## EXERCISE
Leaving out the pictures, return word for word the stretch of entries below from the line holding "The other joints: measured" through the line holding "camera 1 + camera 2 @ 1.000".

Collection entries
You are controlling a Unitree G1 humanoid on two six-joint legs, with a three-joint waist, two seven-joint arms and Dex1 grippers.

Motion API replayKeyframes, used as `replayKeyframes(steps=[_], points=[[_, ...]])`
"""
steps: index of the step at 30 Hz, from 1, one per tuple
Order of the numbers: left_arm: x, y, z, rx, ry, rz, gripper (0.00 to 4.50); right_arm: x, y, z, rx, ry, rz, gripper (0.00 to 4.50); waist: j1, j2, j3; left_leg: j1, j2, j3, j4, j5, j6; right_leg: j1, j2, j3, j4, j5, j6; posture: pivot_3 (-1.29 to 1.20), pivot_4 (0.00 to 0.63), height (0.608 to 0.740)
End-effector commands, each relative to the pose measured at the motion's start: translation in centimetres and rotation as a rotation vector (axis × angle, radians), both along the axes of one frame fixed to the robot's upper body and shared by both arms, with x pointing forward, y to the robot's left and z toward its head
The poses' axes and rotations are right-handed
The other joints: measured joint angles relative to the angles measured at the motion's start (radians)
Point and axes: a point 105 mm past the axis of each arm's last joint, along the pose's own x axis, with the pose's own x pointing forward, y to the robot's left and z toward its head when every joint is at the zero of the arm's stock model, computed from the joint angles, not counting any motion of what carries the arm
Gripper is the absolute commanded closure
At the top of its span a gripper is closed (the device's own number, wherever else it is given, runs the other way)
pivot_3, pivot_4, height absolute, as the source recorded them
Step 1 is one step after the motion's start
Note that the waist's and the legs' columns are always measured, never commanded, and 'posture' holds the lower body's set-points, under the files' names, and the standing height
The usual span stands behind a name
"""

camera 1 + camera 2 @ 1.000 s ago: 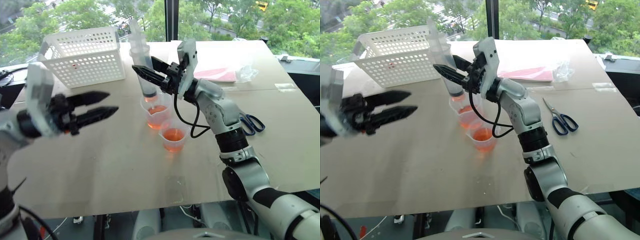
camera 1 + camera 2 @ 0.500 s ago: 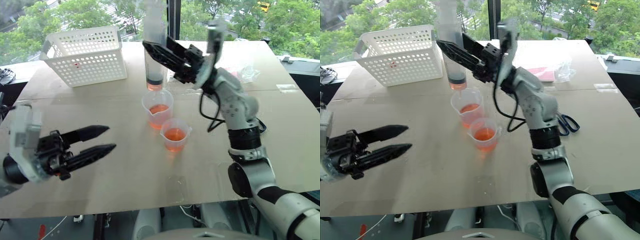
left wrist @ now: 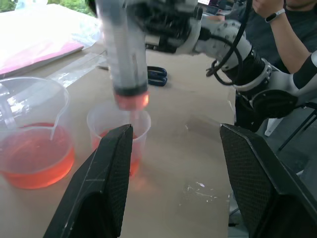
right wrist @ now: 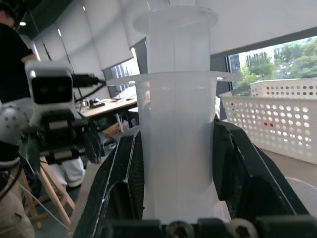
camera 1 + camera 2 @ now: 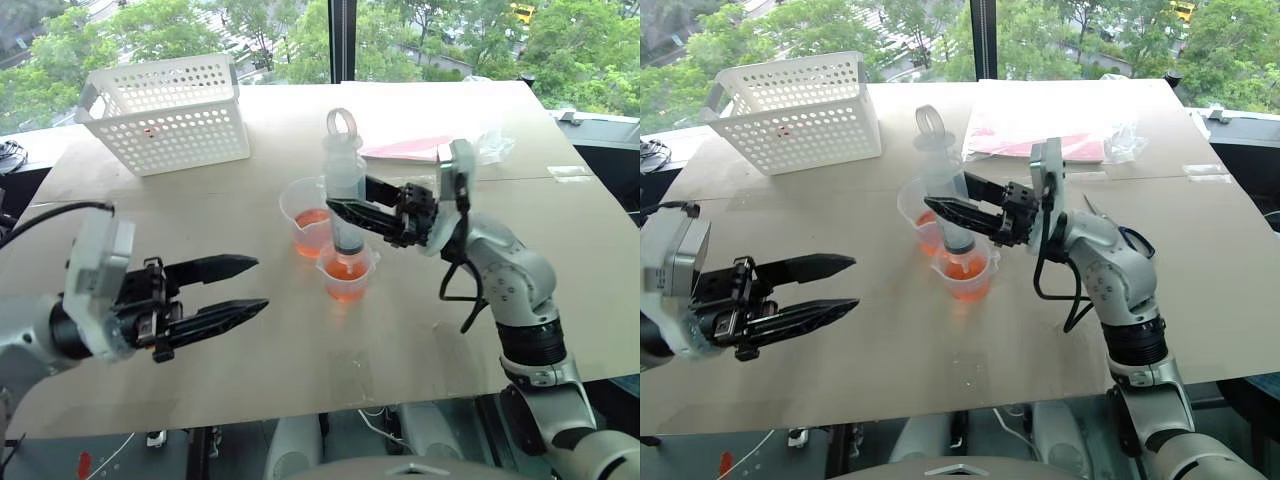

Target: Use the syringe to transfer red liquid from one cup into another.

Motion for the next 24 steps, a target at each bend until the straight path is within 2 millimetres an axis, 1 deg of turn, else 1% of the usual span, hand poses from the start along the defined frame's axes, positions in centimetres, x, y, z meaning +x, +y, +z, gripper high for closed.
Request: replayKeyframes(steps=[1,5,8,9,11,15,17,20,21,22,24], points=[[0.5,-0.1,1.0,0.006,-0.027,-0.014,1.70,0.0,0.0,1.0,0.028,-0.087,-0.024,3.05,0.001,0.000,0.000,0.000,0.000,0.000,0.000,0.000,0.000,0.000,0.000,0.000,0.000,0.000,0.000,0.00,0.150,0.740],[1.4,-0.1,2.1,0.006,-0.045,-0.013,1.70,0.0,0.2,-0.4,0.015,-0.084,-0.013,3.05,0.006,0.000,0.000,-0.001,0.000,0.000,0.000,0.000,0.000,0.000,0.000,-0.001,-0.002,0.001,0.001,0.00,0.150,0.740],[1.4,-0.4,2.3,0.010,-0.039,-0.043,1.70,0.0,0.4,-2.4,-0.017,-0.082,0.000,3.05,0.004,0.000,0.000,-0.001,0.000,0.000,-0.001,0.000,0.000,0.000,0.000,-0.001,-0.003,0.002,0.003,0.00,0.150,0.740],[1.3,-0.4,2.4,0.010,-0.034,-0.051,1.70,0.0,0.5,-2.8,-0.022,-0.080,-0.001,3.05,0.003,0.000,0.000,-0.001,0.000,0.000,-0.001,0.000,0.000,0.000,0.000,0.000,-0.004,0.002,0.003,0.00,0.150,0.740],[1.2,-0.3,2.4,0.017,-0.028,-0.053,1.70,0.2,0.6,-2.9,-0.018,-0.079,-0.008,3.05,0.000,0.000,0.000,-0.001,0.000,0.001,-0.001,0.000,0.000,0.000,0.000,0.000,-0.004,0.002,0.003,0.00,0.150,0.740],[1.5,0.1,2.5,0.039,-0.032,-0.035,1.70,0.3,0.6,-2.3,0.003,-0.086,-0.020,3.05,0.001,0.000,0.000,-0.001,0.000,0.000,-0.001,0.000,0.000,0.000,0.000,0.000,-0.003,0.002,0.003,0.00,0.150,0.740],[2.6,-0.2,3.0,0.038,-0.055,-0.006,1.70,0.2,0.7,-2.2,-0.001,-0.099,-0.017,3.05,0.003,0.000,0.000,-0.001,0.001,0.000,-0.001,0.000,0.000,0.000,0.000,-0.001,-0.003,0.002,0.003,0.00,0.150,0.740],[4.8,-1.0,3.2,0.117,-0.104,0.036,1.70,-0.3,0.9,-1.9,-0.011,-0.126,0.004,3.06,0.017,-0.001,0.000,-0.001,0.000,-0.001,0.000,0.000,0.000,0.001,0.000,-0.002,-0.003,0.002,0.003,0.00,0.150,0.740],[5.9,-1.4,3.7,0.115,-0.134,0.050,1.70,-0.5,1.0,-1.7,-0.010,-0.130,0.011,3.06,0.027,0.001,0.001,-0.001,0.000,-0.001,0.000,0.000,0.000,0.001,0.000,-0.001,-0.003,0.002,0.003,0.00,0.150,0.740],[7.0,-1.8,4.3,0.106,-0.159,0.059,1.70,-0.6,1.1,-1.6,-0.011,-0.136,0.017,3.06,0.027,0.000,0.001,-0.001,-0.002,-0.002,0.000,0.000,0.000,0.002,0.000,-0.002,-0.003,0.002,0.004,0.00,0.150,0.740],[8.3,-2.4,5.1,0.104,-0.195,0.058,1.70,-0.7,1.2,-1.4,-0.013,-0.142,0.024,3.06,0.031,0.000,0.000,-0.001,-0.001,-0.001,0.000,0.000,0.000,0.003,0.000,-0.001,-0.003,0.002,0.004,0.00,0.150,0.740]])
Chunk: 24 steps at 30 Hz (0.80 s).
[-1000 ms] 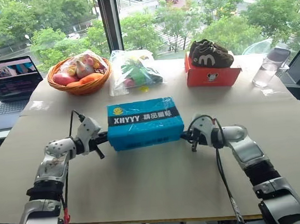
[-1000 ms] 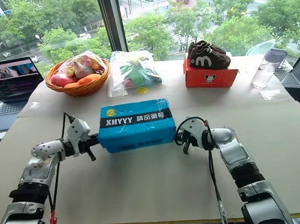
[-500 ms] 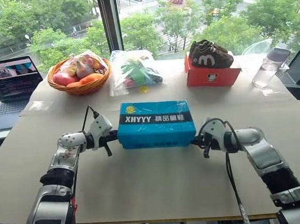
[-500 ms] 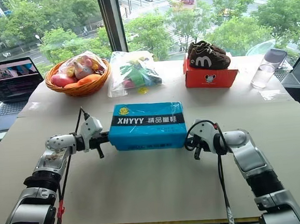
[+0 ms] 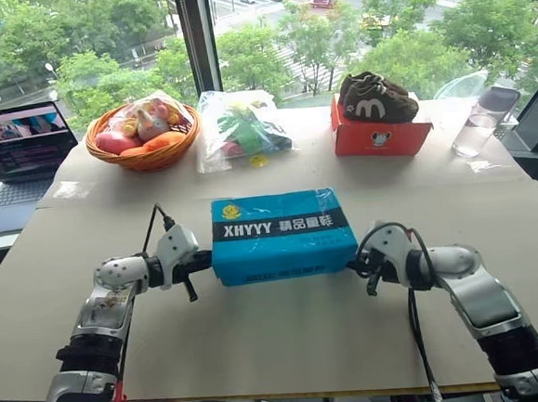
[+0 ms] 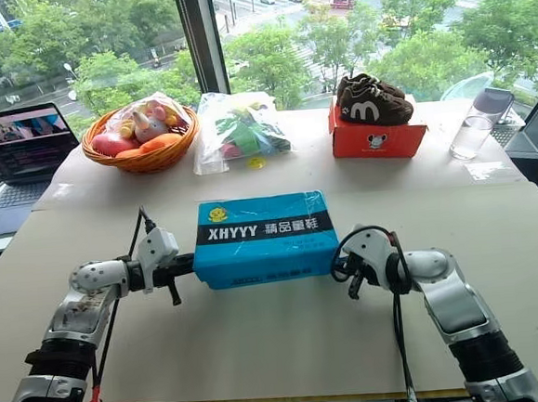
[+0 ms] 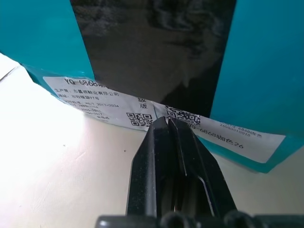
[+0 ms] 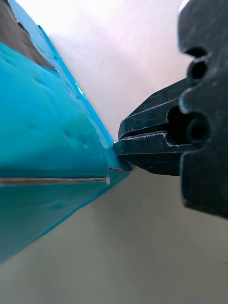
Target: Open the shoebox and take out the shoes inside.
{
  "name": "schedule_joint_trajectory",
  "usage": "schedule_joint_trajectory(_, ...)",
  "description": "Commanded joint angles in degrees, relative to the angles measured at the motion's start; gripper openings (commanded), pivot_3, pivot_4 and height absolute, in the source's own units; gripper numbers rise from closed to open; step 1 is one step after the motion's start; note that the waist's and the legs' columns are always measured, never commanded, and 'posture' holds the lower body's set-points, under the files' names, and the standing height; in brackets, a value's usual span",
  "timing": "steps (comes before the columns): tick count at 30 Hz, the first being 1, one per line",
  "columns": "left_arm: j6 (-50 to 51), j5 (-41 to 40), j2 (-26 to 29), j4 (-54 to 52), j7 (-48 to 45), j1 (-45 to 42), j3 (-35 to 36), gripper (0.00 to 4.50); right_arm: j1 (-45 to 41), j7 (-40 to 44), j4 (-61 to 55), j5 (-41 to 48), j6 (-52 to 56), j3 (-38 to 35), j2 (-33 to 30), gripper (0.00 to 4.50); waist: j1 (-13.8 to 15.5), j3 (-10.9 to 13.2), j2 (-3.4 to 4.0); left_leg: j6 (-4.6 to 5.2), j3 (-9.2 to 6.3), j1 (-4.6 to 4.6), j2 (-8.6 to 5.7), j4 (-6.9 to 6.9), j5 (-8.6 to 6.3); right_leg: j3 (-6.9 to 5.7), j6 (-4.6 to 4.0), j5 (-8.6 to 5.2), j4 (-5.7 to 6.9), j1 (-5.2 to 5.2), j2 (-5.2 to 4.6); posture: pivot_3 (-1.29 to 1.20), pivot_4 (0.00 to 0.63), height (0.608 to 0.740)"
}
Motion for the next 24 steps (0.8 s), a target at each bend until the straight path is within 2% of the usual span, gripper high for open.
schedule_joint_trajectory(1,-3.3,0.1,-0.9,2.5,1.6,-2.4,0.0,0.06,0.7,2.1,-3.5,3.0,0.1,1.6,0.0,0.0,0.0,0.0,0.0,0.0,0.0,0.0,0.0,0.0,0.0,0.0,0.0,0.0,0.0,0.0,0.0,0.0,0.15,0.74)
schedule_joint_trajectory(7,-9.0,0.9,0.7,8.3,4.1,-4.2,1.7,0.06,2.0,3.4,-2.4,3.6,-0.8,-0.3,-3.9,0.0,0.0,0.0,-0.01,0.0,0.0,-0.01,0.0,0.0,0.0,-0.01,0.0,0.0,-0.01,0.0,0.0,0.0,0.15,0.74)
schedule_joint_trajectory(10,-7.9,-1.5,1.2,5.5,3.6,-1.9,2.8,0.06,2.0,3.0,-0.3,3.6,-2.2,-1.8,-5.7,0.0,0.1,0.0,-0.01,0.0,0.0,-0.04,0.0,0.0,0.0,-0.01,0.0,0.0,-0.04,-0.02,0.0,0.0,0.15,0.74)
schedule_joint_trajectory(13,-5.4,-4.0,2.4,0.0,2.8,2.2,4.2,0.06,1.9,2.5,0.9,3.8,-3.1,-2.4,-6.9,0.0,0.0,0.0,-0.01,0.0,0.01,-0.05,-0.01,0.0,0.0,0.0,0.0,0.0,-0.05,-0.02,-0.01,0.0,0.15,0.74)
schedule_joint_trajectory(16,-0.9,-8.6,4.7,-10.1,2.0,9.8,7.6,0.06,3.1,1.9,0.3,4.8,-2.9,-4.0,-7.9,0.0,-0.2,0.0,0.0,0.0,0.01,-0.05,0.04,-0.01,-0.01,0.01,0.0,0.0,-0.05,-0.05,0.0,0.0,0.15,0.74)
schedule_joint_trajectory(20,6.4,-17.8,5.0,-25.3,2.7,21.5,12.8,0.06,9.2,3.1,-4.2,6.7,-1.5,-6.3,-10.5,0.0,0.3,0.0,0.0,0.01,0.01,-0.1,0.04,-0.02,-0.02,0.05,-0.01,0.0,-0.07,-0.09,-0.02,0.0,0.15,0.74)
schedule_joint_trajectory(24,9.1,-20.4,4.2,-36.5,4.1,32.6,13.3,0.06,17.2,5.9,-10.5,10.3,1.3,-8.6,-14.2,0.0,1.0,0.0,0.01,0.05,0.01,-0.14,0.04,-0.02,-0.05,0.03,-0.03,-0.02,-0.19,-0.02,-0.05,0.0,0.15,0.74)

## RESPONSE TO THE TASK
The other joints: measured joint angles relative to the angles measured at the motion's start (radians)
Point and axes: a point 105 mm past the axis of each arm's last joint, along the pose's own x axis, with the pose's own x pointing forward, y to the robot's left and z toward its head when every joint is at the zero of the arm's stock model, computed from the joint angles, not counting any motion of what carries the arm
Gripper is the absolute commanded closure
At the top of its span a gripper is closed (the device's own number, wherever else it is given, runs the other way)
pivot_3, pivot_4, height absolute, as the source recorded them
Step 1 is one step after the motion's start
Note that the waist's and the legs' columns are always measured, never commanded, and 'posture' holds the lower body's set-points, under the files' names, and the standing height
The usual span stands behind a name
"""

camera 1 + camera 2 @ 1.000 s ago: 

Nothing more is needed to complete the output.